§ Problem to work on
In the data that follows, count every line holding the string "target" and give the count alone.

Collection entries:

--

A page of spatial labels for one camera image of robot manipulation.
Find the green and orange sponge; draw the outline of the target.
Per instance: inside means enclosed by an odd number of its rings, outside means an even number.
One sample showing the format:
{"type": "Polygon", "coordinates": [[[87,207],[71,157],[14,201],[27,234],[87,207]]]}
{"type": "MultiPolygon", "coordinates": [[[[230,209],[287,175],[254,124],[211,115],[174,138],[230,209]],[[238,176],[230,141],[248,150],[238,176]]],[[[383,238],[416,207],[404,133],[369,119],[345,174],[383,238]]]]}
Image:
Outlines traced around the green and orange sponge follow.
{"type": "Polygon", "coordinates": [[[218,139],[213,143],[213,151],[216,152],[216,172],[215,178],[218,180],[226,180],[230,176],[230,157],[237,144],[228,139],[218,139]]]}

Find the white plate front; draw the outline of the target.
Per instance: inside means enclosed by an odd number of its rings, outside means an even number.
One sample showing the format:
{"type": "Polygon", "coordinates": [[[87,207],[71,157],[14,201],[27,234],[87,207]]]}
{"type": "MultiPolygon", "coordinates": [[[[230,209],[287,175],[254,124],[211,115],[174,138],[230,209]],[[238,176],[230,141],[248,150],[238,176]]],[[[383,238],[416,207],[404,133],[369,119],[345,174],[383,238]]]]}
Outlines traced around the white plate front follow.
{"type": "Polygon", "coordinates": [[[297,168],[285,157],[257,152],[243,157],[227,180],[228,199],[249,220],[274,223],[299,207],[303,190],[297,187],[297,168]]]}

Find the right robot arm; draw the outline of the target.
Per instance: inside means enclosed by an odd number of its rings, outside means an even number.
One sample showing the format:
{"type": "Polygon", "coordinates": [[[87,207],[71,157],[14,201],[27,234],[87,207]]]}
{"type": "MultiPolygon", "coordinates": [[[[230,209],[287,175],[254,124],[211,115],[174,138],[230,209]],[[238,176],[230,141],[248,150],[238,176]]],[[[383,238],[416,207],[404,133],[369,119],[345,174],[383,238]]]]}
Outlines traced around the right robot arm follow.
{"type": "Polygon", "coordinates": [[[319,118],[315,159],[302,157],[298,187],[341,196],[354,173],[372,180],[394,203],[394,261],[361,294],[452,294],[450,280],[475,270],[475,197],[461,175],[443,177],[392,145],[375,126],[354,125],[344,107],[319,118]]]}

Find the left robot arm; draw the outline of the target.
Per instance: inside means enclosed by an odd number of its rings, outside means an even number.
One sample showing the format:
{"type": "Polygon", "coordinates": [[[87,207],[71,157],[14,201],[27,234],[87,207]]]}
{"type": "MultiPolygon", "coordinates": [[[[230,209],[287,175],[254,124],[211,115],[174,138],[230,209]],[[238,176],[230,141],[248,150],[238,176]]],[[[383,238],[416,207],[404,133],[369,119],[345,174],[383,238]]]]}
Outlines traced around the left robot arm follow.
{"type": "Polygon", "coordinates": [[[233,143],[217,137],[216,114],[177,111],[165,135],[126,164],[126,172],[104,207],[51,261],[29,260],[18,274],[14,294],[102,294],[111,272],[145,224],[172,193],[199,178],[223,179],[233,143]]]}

--

§ The answer
4